The full listing, returned exactly and free of pictures, is the expected answer.

*** Opening of DATASET CONTENT ***

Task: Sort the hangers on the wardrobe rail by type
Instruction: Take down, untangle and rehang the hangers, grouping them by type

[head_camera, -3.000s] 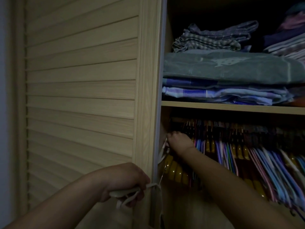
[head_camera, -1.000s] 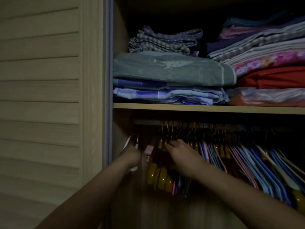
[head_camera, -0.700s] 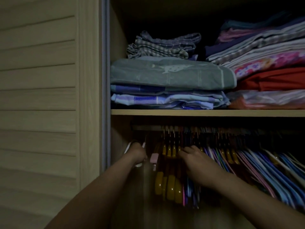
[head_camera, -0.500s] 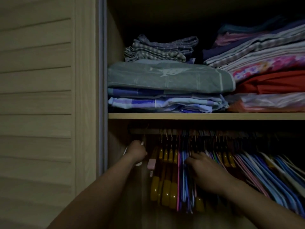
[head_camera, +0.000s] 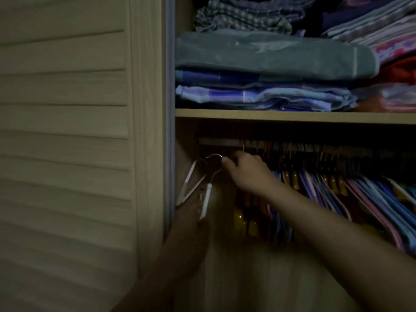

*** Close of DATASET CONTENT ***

RESPONSE TO THE EXERCISE:
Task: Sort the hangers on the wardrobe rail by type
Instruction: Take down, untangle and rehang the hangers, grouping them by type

[head_camera, -3.000s] 
[head_camera, -1.000s] 
[head_camera, -0.700s] 
[head_camera, -0.500s] 
[head_camera, +0.000s] 

Nothing else remains to be done for this exercise.